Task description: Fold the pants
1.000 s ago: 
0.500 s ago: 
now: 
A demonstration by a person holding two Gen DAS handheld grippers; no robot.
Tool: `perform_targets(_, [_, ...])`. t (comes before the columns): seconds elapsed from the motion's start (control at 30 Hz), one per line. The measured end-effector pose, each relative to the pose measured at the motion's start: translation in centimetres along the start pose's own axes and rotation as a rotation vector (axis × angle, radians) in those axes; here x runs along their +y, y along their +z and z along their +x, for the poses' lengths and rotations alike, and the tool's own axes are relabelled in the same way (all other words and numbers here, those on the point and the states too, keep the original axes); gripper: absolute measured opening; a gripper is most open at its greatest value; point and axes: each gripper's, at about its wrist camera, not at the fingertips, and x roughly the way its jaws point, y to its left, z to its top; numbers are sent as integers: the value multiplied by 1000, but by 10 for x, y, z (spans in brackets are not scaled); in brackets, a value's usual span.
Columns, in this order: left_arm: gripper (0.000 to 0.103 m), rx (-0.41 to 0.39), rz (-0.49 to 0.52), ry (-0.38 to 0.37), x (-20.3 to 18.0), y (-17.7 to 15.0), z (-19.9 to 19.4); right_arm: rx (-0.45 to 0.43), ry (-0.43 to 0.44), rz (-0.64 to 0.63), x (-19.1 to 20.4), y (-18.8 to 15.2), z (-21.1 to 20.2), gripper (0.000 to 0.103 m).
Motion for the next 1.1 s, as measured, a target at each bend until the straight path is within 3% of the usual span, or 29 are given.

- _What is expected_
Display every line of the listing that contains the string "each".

- _Written response_
Tool: `perform_targets(_, [_, ...])`. t (comes before the columns): seconds elapsed from the motion's start (control at 30 Hz), one per line. The measured end-effector pose, each relative to the pose measured at the motion's start: translation in centimetres along the start pose's own axes and rotation as a rotation vector (axis × angle, radians) in those axes; here x runs along their +y, y along their +z and z along their +x, for the poses' lengths and rotations alike, and the tool's own axes are relabelled in the same way (all other words and numbers here, those on the point and the states too, keep the original axes); gripper: absolute measured opening; a gripper is most open at its greatest value; point and axes: each gripper's, at about its wrist camera, not at the fingertips, and x roughly the way its jaws point, y to its left, z to its top; numbers are sent as integers: the value multiplied by 1000, but by 10 for x, y, z (spans in brackets are not scaled); in brackets, a value's usual span.
Motion for the next 1.1 s, as measured, a target at each bend until the straight path is within 3% of the usual span, or 29 are given.

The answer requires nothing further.